Saturday, November 6, 2010

Judgment and superficiality

I have recently given a reference for a colleague that led me to struggle with the imperative of saying what was true against what would be favourable. It made me ponder exactly what a judgement is and what it should do.

We should not be swayed by pithy proverbs such as "Judge not lest you be judged". If the only motive not to judge is empathy with those who are judged, then this is feeble grounds indeed for our actions. I suggest a stronger, more resilient ground for judging. Put simply it is "Judge only on the facts."

The problem with our judgements is objectivity and fairness. If, in a moment of rage, I yell at someone and say things I later regret, does this characterise me as an angry person? On any objective measure, it does not. In purely mathematical terms, if an event represents less than 0.0001% of the all events, it is insignificant and does not characterise the subject being examined. The other 99.9999% does. Therefore, if 99.99% of the time I am calm and collected, I MUST be judged, objectively, as a calm person, no matter how dramatic the anger, nor its consequence (for example, it leads to someones death). In fact, to be objective, if that dramatic anger occurs, I must, applying science, look for factors that create the anomaly.

Narrow judgements, therefore, are not bad because they may give offence. They are bad because they are arrived at stupidly, without applying good sense and science.

How many times do we glibly judge people presented in the press because of an horrific outcome? That man who drowns his children by driving into a lake is clearly a monster. We build a mental profile of someone who we find almost inconceivably evil. Yet what do we actually know?

Even we we have reports from the press, we know that the press will often selectively choose details to either position a person as hero or villain. Without having lived inside a person's skin for their life, we cannot know what they usually are. We cannot know whether the man driving his children into the lake is in a stupor or completely lucid and vindictive. It is simply unscientific and irrational to judge him as either.

Where does this lead us then? Must we never judge? Does this leave us crippled, unable to detect real danger?

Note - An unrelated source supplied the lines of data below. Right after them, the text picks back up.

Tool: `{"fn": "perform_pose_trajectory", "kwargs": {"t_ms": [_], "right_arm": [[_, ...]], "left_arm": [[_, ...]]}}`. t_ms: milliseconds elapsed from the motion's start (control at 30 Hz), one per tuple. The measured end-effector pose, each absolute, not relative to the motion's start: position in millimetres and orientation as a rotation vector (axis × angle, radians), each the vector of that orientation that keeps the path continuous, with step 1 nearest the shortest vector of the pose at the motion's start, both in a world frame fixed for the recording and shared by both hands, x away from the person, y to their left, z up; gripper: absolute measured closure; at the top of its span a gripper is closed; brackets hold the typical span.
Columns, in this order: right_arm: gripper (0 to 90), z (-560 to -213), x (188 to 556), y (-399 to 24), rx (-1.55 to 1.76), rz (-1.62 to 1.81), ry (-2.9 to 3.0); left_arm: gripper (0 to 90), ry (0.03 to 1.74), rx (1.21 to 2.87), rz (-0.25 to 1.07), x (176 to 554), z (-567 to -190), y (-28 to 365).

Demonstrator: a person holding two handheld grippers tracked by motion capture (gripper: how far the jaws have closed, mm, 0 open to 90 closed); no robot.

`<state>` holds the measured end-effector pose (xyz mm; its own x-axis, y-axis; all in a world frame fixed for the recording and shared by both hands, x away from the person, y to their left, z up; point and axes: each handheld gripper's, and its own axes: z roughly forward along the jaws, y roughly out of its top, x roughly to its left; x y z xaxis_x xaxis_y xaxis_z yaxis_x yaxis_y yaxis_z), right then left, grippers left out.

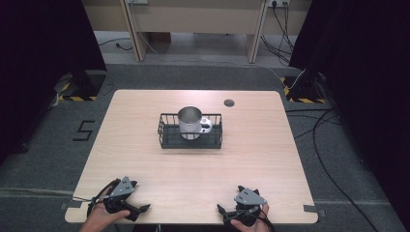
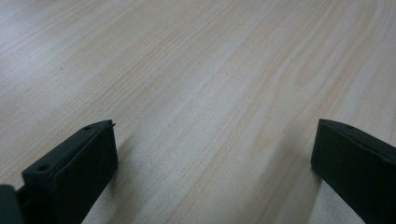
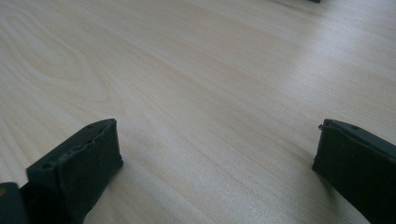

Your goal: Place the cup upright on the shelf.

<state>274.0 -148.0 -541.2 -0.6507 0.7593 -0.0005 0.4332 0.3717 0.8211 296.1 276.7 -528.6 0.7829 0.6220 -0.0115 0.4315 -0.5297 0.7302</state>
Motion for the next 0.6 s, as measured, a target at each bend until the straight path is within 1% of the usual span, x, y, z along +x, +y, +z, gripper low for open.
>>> {"fn": "perform_pose_trajectory", "kwargs": {"t_ms": [600], "right_arm": [[0.7,-541.5,273.5,-147.9,1.036,1.184,2.256]], "left_arm": [[0.0,0.78,2.212,0.321,295.8,-528.6,276.7]]}}
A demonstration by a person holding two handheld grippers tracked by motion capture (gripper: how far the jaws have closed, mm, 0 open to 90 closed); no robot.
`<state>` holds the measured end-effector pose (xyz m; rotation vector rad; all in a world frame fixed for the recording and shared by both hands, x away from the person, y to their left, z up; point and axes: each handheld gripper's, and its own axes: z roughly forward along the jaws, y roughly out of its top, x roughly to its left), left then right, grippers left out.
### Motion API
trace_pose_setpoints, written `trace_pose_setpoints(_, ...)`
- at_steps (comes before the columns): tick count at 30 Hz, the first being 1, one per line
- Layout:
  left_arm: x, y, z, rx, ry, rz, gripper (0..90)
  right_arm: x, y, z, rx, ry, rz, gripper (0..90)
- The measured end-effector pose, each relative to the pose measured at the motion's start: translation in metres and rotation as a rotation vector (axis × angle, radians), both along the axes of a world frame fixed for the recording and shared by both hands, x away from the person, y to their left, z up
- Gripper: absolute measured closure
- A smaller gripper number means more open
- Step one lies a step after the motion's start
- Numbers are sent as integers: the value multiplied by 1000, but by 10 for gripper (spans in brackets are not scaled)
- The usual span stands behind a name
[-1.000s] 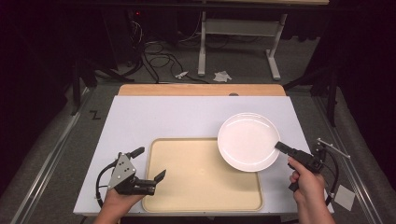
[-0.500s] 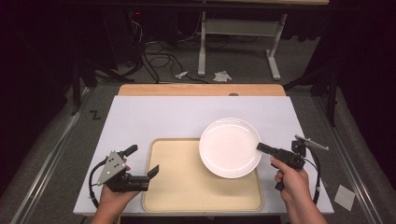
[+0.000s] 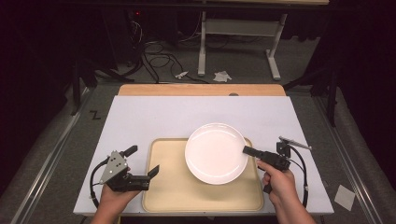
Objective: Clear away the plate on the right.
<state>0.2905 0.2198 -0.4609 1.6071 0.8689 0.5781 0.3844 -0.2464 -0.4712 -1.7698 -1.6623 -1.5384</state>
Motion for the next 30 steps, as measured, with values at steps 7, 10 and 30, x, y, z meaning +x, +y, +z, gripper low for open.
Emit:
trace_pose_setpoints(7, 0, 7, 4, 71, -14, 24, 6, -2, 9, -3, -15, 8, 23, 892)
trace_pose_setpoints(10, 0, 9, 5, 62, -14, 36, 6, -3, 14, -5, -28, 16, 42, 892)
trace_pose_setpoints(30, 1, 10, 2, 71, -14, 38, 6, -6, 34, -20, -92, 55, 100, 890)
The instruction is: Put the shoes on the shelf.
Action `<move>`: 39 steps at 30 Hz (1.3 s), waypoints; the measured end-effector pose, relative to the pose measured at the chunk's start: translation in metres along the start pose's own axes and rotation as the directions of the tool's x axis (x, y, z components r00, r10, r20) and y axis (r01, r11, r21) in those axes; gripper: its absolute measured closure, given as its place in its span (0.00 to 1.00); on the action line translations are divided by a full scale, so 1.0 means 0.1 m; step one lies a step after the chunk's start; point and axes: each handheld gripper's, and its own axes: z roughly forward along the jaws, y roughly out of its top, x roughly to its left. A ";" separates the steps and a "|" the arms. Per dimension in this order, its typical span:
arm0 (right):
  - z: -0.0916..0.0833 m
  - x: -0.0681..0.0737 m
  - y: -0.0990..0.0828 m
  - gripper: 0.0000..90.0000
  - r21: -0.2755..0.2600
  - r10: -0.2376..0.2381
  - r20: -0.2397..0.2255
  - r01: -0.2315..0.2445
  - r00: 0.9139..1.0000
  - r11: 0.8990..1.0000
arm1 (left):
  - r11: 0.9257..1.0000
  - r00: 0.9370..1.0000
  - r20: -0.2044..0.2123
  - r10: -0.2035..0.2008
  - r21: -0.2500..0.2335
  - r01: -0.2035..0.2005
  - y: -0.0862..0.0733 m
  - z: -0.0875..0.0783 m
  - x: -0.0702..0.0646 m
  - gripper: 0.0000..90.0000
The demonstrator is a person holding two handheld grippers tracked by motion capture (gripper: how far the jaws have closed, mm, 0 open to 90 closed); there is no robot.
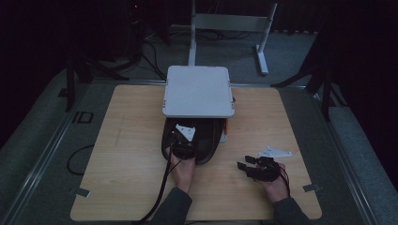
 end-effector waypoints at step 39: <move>0.03 0.02 -0.01 0.53 0.011 -0.010 -0.007 0.010 1.000 1.000 | 0.991 0.993 -0.083 -0.086 -0.111 0.076 0.22 0.39 -0.15 0.86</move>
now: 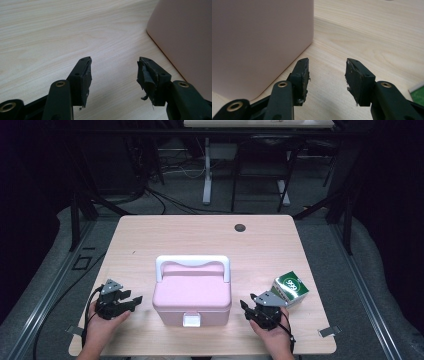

I assert that, in every judgement, we must necessarily count our judgement as provisional. We must be prepared, when judging others, to be completely open, at any moment, to discovering a completely different person. We must remind ourselves, at the moment of judgment, that we may be, profoundly and scientifically, wrong.

Do not avoid judging, as it may be what stops you acting on suspicions someone is preying on our daughter. But in all judgments consider all the facts, especially those you do not yet know.

1 comment:

Jon said...

It's an interesting thought Roo and I often wonder about it when I give references for people, or when I check referees for someone I'm hiring. People's behaviour is situational - someone can be brilliant in one situation but awful in another, or can change from brilliant to mediocre because of other factors in their life, like mental illness, grief, etc.

This post made me think of two other things. One is the line from Russell Hoban's "Turtle Diary" - I can't remember it properly but it says something like - remember the first face you see on someone, because sooner or later you will see it again. So if I see you going off your brain and then find that most of the time you are calm and friendly, I will still be wary because I know that temper will recur.

The other is to be pedantic and correct your Jesus quotation. English usage tends to confuse the words used. Mr Tasker says "The form of prohibition...translated 'Judge not'...makes it clear that it is the habit of censorious and carping criticism that Jesus is condemning, not the exercise of the critical faculty". Don't be condemning or superior - beware of the log in your own eye when you try to take the speck from someone else's. In other words, a lot like what you're saying.